With Apple's iPhone and other smart phones, the mobile phone has also inherited the PC apart from the old telephone network; it serves more and more as a portal for new forms of distribution and networking through media. Mobile media are no longer extensions of the landline; they have become technological prototypes for all other media (Jenkins, 2006; Goggin, 2011). This development contains unforeseen results that still have to be analyzed regarding their relations to place and situation. For example, in Western and Asian countries with smart phones, a gadget- and app-culture has developed that, as forms of distributed aesthetics, are legitimized because they aestheticize everyday life (Verhoeff, 2009; Hjorth, 2009).

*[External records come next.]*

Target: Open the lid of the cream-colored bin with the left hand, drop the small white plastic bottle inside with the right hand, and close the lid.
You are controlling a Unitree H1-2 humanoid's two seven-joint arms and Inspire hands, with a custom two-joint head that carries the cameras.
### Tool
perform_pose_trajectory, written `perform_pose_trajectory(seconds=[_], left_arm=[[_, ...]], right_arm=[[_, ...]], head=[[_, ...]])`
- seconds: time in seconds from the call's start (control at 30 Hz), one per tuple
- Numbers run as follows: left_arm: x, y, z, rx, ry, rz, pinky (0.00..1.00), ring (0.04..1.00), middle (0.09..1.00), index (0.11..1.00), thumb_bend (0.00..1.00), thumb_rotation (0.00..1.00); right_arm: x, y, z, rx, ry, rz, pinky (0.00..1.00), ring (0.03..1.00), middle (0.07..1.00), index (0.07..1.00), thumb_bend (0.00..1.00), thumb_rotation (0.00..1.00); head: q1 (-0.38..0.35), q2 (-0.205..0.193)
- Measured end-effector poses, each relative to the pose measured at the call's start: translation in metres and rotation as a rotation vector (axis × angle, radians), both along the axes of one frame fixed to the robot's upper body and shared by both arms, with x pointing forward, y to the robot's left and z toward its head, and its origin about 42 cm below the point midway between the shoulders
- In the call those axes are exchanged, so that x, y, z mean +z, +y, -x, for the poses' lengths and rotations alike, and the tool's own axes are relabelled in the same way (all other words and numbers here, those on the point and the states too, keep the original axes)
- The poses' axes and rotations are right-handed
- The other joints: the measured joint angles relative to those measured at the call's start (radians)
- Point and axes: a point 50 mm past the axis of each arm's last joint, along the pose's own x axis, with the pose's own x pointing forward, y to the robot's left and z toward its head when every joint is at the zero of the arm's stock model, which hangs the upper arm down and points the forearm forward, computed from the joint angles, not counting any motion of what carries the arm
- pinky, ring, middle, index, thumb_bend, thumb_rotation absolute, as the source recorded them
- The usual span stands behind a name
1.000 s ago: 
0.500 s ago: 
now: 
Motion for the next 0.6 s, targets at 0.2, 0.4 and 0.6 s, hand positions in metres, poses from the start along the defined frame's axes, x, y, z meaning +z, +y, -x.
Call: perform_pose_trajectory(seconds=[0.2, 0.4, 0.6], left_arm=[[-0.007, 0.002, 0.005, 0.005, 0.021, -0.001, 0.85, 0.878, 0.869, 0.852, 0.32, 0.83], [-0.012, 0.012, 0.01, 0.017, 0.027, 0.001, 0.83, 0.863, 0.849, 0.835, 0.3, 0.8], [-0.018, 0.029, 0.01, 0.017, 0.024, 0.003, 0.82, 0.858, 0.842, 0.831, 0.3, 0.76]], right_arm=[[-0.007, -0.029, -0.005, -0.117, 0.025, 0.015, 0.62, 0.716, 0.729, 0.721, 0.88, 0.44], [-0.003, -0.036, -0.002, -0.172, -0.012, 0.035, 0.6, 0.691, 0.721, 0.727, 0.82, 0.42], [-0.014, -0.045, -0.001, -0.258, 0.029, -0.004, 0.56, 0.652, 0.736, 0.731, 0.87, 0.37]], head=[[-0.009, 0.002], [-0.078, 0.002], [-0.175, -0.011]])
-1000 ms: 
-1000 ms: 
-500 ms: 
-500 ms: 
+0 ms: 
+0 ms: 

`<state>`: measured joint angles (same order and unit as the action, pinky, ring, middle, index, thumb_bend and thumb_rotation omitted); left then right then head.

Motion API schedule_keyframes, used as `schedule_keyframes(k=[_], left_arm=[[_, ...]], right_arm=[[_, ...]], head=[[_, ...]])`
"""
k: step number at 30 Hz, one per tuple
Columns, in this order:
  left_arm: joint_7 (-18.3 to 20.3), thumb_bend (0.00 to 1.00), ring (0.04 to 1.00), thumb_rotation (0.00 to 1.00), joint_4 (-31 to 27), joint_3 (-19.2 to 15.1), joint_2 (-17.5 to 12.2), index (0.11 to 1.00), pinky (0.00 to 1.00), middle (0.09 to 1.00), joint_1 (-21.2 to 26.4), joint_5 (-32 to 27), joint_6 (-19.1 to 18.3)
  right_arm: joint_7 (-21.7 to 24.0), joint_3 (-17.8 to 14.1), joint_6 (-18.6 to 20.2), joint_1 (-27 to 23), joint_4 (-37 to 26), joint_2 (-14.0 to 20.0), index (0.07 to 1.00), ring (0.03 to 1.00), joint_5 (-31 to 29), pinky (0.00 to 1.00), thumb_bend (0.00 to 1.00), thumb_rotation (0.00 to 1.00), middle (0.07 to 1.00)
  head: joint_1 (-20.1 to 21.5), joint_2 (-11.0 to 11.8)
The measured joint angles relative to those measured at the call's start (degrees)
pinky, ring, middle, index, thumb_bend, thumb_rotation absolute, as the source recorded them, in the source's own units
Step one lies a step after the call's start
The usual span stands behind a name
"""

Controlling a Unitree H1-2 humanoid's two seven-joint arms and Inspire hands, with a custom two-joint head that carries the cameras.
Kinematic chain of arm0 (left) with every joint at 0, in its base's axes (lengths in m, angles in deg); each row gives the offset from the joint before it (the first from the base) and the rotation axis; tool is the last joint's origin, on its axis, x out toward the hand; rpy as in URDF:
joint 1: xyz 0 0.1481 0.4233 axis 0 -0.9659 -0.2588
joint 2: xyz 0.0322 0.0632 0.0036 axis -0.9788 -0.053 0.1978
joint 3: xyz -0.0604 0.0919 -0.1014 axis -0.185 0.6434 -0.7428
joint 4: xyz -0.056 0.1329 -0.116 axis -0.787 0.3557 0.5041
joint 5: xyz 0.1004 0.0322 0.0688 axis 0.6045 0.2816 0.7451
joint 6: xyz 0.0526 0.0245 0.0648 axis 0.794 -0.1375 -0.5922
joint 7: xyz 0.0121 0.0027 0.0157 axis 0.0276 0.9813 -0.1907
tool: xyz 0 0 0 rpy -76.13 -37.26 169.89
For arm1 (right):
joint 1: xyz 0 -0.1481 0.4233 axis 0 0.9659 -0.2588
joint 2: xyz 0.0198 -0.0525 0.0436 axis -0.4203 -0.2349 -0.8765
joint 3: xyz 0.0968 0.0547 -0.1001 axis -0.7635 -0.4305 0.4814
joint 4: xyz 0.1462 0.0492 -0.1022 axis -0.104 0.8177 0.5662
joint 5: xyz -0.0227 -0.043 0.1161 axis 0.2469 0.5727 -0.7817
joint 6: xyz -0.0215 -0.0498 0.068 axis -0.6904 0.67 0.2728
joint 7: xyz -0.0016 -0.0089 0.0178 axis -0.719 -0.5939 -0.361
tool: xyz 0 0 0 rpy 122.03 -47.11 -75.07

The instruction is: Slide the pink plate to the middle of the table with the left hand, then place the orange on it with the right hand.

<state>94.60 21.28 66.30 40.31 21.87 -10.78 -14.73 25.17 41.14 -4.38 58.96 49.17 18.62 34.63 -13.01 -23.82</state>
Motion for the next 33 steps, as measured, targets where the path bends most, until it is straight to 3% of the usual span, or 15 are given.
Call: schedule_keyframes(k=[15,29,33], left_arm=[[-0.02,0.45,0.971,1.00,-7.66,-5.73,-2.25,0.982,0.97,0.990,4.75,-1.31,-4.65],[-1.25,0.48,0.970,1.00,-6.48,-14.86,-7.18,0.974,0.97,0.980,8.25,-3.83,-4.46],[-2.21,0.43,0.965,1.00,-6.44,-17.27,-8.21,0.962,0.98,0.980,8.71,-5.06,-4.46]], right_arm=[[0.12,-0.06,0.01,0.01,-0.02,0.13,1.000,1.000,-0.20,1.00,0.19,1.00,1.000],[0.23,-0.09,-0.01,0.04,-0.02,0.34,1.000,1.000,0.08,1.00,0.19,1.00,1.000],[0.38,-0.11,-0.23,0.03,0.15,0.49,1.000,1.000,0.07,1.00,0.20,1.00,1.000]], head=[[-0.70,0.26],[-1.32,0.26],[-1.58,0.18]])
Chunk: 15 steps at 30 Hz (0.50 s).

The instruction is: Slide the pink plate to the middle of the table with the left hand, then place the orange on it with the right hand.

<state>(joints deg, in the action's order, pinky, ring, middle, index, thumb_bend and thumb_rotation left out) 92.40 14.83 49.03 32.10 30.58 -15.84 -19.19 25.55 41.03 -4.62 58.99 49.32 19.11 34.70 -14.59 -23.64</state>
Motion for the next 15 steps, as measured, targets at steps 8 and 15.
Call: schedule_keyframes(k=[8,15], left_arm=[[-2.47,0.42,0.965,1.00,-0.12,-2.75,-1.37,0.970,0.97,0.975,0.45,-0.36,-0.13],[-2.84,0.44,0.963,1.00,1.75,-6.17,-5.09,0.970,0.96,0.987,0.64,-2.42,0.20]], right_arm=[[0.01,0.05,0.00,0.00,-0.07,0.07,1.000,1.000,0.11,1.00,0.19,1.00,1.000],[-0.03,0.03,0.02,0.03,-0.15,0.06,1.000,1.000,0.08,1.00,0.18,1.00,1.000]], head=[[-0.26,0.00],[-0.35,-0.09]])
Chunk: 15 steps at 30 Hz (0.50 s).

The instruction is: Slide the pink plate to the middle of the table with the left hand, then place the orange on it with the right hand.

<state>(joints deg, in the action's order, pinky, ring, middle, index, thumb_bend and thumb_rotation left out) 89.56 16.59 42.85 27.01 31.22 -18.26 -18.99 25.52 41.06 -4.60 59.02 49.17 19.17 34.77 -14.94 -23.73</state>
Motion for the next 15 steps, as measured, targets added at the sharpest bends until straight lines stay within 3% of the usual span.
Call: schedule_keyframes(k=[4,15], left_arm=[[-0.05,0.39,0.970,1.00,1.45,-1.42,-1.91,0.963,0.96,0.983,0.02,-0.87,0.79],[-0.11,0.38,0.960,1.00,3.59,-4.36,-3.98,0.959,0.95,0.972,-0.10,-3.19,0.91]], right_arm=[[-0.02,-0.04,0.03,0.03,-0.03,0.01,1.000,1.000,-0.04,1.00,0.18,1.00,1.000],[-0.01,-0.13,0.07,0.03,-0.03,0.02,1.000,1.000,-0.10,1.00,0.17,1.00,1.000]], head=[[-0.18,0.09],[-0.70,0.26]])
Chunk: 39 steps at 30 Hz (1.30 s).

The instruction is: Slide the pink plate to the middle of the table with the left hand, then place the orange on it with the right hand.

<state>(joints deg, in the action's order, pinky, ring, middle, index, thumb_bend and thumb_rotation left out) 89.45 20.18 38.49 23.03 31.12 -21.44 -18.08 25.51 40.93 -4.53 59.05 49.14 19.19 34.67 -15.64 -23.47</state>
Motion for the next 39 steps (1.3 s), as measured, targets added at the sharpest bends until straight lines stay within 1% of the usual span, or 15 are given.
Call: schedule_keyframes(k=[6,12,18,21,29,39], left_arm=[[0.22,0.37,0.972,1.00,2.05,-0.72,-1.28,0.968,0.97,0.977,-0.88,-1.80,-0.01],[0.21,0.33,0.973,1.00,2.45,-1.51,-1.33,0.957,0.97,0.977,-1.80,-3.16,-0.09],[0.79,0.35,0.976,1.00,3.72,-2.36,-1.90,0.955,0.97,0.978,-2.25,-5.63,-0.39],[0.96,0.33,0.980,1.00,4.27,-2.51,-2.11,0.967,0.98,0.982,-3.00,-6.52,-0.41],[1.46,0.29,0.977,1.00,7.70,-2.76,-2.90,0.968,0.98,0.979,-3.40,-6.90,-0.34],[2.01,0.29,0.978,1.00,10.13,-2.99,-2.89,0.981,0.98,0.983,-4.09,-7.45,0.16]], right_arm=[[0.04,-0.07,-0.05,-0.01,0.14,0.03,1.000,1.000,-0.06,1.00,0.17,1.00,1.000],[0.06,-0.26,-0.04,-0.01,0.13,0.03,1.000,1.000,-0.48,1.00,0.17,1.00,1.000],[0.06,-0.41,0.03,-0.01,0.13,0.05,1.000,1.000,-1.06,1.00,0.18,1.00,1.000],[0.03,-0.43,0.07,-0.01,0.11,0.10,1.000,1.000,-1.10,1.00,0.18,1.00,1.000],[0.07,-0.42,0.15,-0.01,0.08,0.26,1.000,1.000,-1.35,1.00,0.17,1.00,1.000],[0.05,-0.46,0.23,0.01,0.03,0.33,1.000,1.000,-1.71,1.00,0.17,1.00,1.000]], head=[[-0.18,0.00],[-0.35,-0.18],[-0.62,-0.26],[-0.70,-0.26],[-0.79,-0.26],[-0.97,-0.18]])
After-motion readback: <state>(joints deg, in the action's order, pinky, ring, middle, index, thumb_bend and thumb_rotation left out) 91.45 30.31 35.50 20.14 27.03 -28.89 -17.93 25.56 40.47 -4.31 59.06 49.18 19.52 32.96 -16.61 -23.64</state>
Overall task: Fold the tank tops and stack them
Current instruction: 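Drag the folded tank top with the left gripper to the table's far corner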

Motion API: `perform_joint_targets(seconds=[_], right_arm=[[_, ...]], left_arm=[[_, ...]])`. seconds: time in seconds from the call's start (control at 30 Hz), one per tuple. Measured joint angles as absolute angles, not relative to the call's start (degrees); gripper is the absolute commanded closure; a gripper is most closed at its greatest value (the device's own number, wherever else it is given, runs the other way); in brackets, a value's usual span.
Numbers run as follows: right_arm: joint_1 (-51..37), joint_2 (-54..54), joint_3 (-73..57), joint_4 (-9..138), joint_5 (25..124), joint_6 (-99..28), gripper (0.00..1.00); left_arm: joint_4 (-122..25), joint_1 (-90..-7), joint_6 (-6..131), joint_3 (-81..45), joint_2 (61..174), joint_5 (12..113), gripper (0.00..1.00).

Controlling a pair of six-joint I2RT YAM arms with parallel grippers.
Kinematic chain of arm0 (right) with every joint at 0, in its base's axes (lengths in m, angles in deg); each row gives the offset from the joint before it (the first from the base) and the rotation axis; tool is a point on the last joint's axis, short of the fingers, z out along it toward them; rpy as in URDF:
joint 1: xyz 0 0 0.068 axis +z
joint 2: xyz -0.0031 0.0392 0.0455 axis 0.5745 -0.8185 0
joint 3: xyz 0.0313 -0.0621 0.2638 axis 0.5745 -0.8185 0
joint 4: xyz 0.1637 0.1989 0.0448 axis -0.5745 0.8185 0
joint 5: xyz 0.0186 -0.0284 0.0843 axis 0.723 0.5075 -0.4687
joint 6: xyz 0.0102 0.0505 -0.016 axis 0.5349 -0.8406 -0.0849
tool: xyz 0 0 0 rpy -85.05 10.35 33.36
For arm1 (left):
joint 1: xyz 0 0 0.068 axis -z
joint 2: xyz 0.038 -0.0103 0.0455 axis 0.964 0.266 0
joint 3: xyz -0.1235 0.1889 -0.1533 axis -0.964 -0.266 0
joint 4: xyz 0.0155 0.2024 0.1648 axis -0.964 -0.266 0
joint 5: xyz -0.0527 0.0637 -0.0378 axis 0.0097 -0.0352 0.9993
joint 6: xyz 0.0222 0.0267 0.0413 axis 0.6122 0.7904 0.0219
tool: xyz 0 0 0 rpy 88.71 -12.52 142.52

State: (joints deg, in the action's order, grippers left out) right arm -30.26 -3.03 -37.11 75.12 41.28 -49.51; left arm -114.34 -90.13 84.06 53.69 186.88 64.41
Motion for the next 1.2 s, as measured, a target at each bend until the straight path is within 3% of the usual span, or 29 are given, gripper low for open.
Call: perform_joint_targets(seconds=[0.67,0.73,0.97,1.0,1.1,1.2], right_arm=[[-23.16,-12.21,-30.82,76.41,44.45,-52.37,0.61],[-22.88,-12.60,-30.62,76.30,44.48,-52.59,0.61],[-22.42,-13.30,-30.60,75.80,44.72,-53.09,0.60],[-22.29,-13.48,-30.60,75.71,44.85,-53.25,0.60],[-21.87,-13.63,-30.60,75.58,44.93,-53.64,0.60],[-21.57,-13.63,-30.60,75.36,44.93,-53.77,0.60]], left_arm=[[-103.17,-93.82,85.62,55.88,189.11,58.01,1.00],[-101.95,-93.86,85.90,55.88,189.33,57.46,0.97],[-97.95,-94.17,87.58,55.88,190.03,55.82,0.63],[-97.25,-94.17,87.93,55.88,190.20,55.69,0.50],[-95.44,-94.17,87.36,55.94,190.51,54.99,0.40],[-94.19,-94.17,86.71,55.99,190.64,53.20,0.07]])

Cell phones in sub-Saharan Africa have developed into important instruments of payment and have become a central element of a new informal economy. Many of these digital media supplies now do not emerge by reconfiguring the contents of other media (Bolter/Grusin, 1999), but by creating new hybrids by way of transforming media into software that react locally to concrete new media demands. Thus, as a result of the hurricane Katrina, placemarks and map mashups were spread in the web at first by residents who knew their way around before this function was incorporated by Google into its software products (Crutcher/Zook, 2009).